I'm sorry you feel hurt, love. One thing to add to the discussion here: just because one person says something bitchy or takes their personal stuff out on you doesn't mean that we are all secretly thinking that or anything close. I know I have a tendency to feel a bit mistrustful of complements and start second guessing myself. Just wanted to say that you should believe the good stuff and take it to heart as much or more than you believe the bad.

*hugs back* Thank you so much sweetheart. You do realize you're absolutely bang on with this comment don't you? :) It's just been a tough week and yesterday was a bad day, so that one little criticism totally got to me and all my insecurities came out with it.

Just wanted to say that you should believe the good stuff and take it to heart as much or more than you believe the bad.

I will surely try hon, that's some very good advice. And by that I mean its something that we should ALL follow, right? :) *hugs* cheers sweetie, hope you're doing well!

*hugs* I've never thought your stories were "badfic." I really enjoy reading them.

Oh, thank you so much hon! I was afraid there might be stuff that people are too polite to point out to me... which is quite sweet actually heh. But I was just feeling very insecure yesterday about it all. Thanks for your kind words hon :) *hugs*

You seem upset...for reason I'm not exactly sure, but I'll cheer you up with my love and admiration, you are not just an average writer, you're a great one and one who's more than capable of writing excellent fanfics, you're caring and sweet as a person as well, so don't let whoever makes you feel down keeps you down for too long. *hugs and kisses*

Thank you so much sweetheart!! I was upset yesterday, because of a certain criticism I received but didn't agree with, and had a hard time dealing with as it came from a writer I personally admired. It was just ridiculously hard and today's a new day and I feel stupid for having exploded the way I did heh

But I'm so relieved and heartened to see all these reassurances from you guys and its totally made my day! :) Thank you so so much darling, I really needed this! *hugs and kisses*


Now, I know I shouldn't be reading, less alone writing after a few glasses of red, but here I am (after flicking from friends page to friends page).
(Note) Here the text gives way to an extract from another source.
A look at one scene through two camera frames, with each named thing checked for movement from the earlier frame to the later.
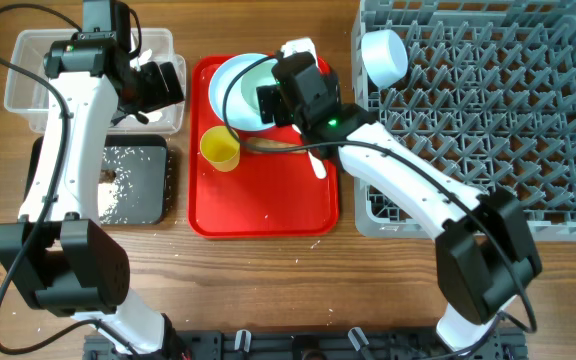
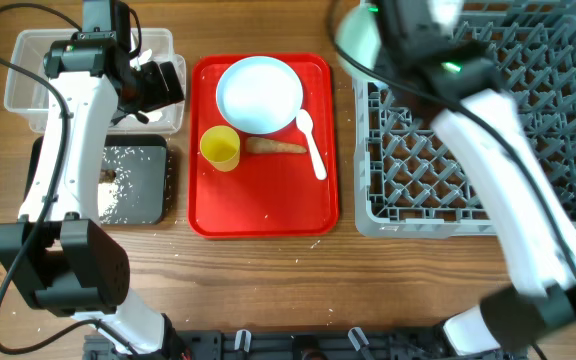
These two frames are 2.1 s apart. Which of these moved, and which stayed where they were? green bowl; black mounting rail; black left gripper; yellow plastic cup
Moved: green bowl
Stayed: yellow plastic cup; black mounting rail; black left gripper
Your subject title just flew out at me and I had to read this. I so know how you feel - sometimes insecurities just come out and bite us all. Keep strong. You're a fabulous writer, so please don't let the odd criticism get you down. There are many of us readers out there who lurk and maybe don't leave positive feedback when we should. BUT WE'RE THERE!!!

I just hope all the positive feedback here helps. Please, keep writing.

*friending you - hope you don't mind*

Aww thank you so much for your kind words!! I know, I maybe sorta overreacted - after all its just one criticism. I guess I was having a bad day and totally buckled under all my insecurities. But you're right - all these comments have helped so much you've no idea :) So, thanks again for being so totally generous and awesome!